WORK ORDER: Set the material down again exactly, line by line, skipping each picture.

══ DATASET EXCERPTS

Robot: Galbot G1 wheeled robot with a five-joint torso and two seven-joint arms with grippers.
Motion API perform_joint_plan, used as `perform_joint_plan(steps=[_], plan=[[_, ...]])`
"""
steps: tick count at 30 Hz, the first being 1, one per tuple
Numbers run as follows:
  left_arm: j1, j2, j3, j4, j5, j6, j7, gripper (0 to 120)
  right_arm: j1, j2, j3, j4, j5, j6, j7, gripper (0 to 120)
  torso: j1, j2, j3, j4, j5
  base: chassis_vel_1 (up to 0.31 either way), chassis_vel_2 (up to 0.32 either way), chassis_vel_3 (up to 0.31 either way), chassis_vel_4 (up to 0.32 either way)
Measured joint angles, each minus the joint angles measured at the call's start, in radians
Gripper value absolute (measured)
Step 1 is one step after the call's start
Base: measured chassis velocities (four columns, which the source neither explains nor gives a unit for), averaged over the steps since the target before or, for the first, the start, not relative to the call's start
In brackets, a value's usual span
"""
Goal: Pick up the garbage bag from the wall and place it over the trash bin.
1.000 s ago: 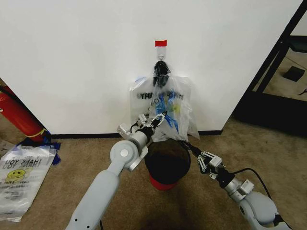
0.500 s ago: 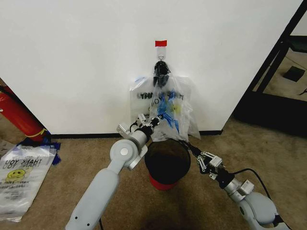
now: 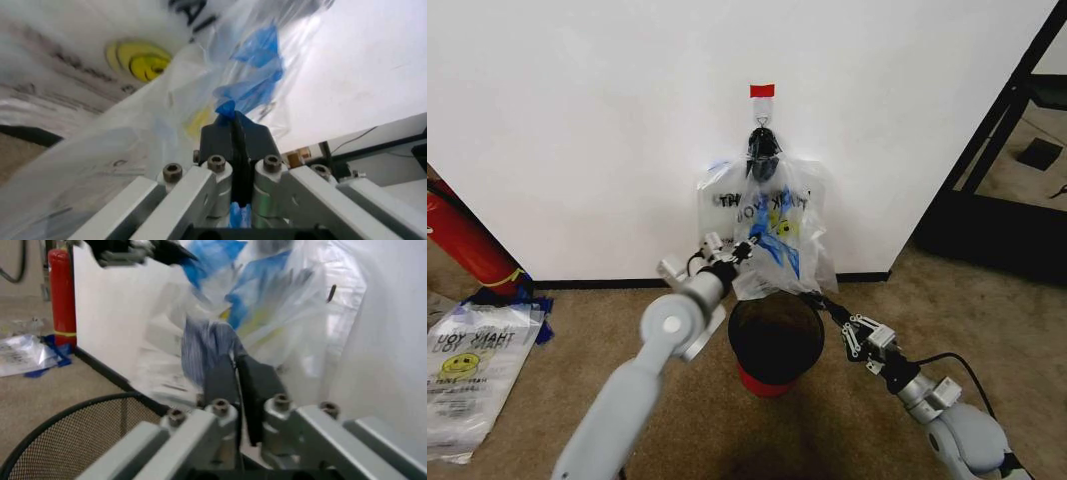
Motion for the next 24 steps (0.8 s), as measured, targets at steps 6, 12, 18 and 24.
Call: perform_joint_plan(steps=[6,12,18,24], plan=[[0.057,0.02,-0.034,-0.082,0.001,-0.002,0.003,0,-0.033,-0.012,0.011,0.052,-0.042,0.001,0.061,25,0.0,0.0,0.0,-0.0001,0.0001,0.0,0.0,0.0,0.0],[0.075,0.013,-0.042,-0.078,0.014,-0.002,0.007,0,-0.102,-0.057,0.103,0.124,-0.144,0.035,0.052,51,0.0,0.0,0.0,-0.0004,0.0001,0.0,0.0,0.0,0.0],[0.078,0.001,-0.027,-0.078,0.03,-0.002,0.01,0,-0.116,-0.137,0.124,0.202,-0.276,0.021,0.214,72,0.0,0.0,0.0,-0.0005,0.0,0.0,0.0,0.0,0.0],[0.061,0.001,0.002,-0.061,0.033,-0.002,0.01,0,0.01,-0.265,0.003,0.147,-0.386,-0.051,0.374,94,0.0,0.0,0.0,0.0003,0.0002,0.0,0.0,0.0,0.0]])
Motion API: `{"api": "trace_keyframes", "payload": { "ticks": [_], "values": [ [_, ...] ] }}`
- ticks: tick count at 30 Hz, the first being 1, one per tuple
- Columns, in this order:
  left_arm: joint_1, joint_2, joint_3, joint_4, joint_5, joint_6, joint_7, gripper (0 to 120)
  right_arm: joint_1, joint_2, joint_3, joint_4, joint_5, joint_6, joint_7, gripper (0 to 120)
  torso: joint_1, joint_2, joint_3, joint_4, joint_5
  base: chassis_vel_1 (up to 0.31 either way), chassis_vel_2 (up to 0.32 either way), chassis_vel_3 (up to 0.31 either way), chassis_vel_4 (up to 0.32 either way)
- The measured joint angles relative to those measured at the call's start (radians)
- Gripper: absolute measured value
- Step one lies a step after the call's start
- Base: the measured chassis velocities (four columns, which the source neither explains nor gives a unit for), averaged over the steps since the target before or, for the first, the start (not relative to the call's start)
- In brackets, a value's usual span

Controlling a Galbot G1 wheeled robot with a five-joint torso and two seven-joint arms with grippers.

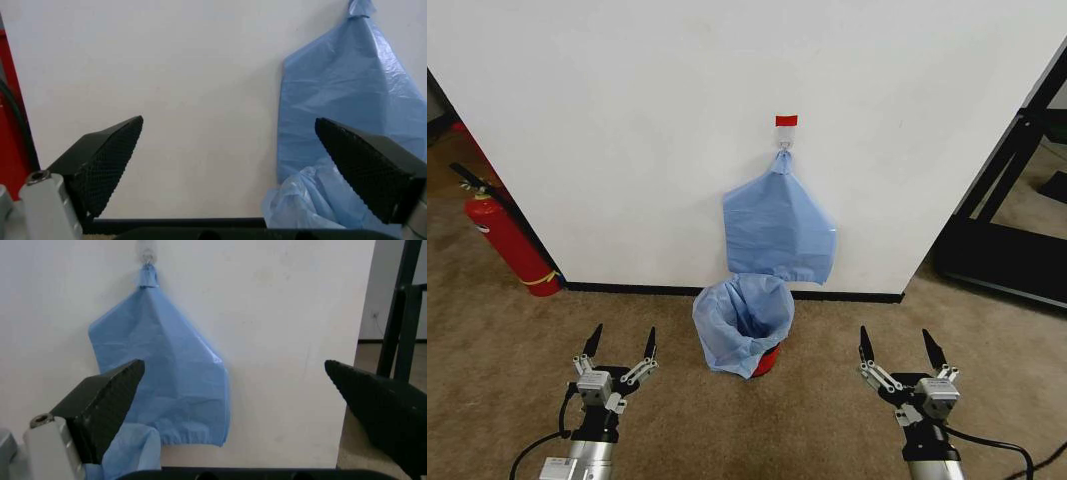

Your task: Pick up the garbage bag from the wall and place it over the trash bin.

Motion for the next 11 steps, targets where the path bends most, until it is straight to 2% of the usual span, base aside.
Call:
{"api": "trace_keyframes", "payload": {
  "ticks": [11],
  "values": [
    [0.000,0.001,0.001,0.000,-0.001,0.001,0.000,100,0.001,0.000,0.000,0.000,0.001,-0.001,0.000,100,0.000,0.000,0.000,0.0000,0.0000,0.000,0.000,0.000,0.000]
  ]
}}
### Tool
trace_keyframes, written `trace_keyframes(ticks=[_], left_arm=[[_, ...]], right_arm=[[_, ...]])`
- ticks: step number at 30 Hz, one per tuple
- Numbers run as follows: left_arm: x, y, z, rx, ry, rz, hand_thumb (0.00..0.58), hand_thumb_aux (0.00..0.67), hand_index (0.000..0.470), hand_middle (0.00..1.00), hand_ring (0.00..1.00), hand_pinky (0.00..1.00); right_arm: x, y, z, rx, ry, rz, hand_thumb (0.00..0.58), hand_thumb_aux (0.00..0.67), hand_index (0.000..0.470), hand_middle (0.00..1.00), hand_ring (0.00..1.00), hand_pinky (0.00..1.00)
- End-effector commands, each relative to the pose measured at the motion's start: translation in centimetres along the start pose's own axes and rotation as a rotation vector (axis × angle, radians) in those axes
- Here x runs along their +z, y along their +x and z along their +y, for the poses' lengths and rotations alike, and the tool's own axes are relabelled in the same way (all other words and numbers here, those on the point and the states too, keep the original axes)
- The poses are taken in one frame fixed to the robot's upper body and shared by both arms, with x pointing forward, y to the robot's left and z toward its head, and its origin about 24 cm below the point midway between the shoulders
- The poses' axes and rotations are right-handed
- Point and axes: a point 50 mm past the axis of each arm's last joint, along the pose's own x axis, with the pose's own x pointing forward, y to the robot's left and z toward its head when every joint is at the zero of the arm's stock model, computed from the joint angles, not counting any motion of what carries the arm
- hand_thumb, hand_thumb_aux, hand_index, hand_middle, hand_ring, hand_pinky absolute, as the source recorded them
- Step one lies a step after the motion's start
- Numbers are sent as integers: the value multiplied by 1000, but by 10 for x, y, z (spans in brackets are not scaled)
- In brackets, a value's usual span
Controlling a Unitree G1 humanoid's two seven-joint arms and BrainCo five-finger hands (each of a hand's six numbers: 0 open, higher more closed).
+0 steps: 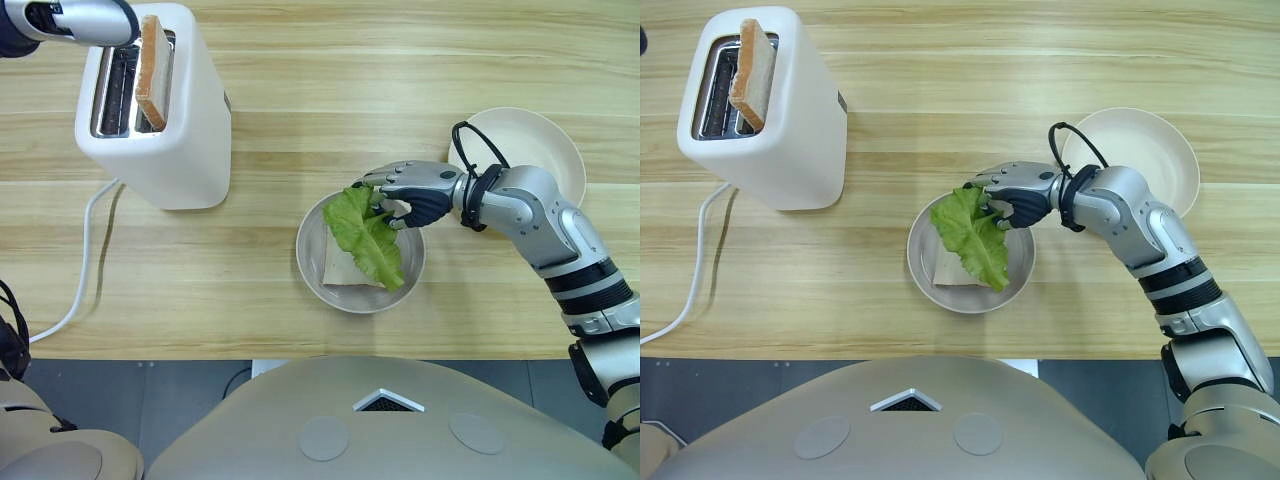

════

SOLVED EXERCISE:
Robot: Galbot G1 wheeled robot with a five-joint torso and two seven-joint arms with grippers.
Motion API perform_joint_plan, used as `perform_joint_plan(steps=[_], plan=[[_, ...]])`
"""
steps: tick count at 30 Hz, the first being 1, one per tuple
Numbers run as follows:
  left_arm: j1, j2, j3, j4, j5, j6, j7, gripper (0 to 120)
  right_arm: j1, j2, j3, j4, j5, j6, j7, gripper (0 to 120)
  torso: j1, j2, j3, j4, j5
  base: chassis_vel_1 (up to 0.31 either way), chassis_vel_2 (up to 0.32 either way), chassis_vel_3 (up to 0.31 either way), chassis_vel_4 (up to 0.32 either way)
Measured joint angles, each minus the joint angles measured at the call's start, in radians
Gripper value absolute (measured)
Step 1 is one step after the call's start
Base: measured chassis velocities (four columns, which the source neither explains nor gives a unit for), averaged over the steps since the target before or, for the first, the start, not relative to the call's start
In brackets, a value's usual span
"""
Goal: Pick up the garbage bag from the wall and place it over the trash bin.
1.000 s ago: 
0.500 s ago: 
now: 
Motion for the next 24 steps (0.8 s), as measured, targets at steps 6, 12, 18 and 24.
Call: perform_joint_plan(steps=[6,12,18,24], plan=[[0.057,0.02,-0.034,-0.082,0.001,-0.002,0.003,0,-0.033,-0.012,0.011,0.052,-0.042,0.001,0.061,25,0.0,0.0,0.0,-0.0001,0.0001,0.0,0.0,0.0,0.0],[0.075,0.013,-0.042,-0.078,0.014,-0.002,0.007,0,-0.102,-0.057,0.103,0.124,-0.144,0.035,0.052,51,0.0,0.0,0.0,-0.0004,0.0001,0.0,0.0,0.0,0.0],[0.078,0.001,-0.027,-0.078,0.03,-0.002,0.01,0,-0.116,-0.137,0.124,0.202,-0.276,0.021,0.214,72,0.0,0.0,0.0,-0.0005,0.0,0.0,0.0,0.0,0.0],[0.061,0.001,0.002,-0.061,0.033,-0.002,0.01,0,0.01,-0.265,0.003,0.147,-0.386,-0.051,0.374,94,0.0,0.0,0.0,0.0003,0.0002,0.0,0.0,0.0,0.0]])
Motion API: `{"api": "trace_keyframes", "payload": { "ticks": [_], "values": [ [_, ...] ] }}`
- ticks: tick count at 30 Hz, the first being 1, one per tuple
- Columns, in this order:
  left_arm: joint_1, joint_2, joint_3, joint_4, joint_5, joint_6, joint_7, gripper (0 to 120)
  right_arm: joint_1, joint_2, joint_3, joint_4, joint_5, joint_6, joint_7, gripper (0 to 120)
  torso: joint_1, joint_2, joint_3, joint_4, joint_5
  base: chassis_vel_1 (up to 0.31 either way), chassis_vel_2 (up to 0.32 either way), chassis_vel_3 (up to 0.31 either way), chassis_vel_4 (up to 0.32 either way)
- The measured joint angles relative to those measured at the call's start (radians)
- Gripper: absolute measured value
- Step one lies a step after the call's start
- Base: the measured chassis velocities (four columns, which the source neither explains nor gives a unit for), averaged over the steps since the target before or, for the first, the start (not relative to the call's start)
- In brackets, a value's usual span

Controlling a Galbot G1 wheeled robot with a five-joint torso and two seven-joint arms with grippers.


Your task: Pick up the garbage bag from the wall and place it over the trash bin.

Motion for the next 11 steps, targets where the path bends most, until it is straight to 2% of the usual span, base aside.
Call:
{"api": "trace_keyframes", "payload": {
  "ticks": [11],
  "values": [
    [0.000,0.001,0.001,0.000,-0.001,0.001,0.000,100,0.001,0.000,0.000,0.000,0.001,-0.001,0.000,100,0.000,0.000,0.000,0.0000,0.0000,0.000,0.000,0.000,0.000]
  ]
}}
### Tool
trace_keyframes, written `trace_keyframes(ticks=[_], left_arm=[[_, ...]], right_arm=[[_, ...]])`
- ticks: step number at 30 Hz, one per tuple
- Numbers run as follows: left_arm: x, y, z, rx, ry, rz, hand_thumb (0.00..0.58), hand_thumb_aux (0.00..0.67), hand_index (0.000..0.470), hand_middle (0.00..1.00), hand_ring (0.00..1.00), hand_pinky (0.00..1.00); right_arm: x, y, z, rx, ry, rz, hand_thumb (0.00..0.58), hand_thumb_aux (0.00..0.67), hand_index (0.000..0.470), hand_middle (0.00..1.00), hand_ring (0.00..1.00), hand_pinky (0.00..1.00)
- End-effector commands, each relative to the pose measured at the motion's start: translation in centimetres along the start pose's own axes and rotation as a rotation vector (axis × angle, radians) in those axes
- Here x runs along their +z, y along their +x and z along their +y, for the poses' lengths and rotations alike, and the tool's own axes are relabelled in the same way (all other words and numbers here, those on the point and the states too, keep the original axes)
- The poses are taken in one frame fixed to the robot's upper body and shared by both arms, with x pointing forward, y to the robot's left and z toward its head, and its origin about 24 cm below the point midway between the shoulders
- The poses' axes and rotations are right-handed
- Point and axes: a point 50 mm past the axis of each arm's last joint, along the pose's own x axis, with the pose's own x pointing forward, y to the robot's left and z toward its head when every joint is at the zero of the arm's stock model, computed from the joint angles, not counting any motion of what carries the arm
- hand_thumb, hand_thumb_aux, hand_index, hand_middle, hand_ring, hand_pinky absolute, as the source recorded them
- Step one lies a step after the motion's start
- Numbers are sent as integers: the value multiplied by 1000, but by 10 for x, y, z (spans in brackets are not scaled)
- In brackets, a value's usual span
Controlling a Unitree G1 humanoid's two seven-joint arms and BrainCo five-finger hands (each of a hand's six numbers: 0 open, higher more closed).
+0 steps: 

No further answer is needed.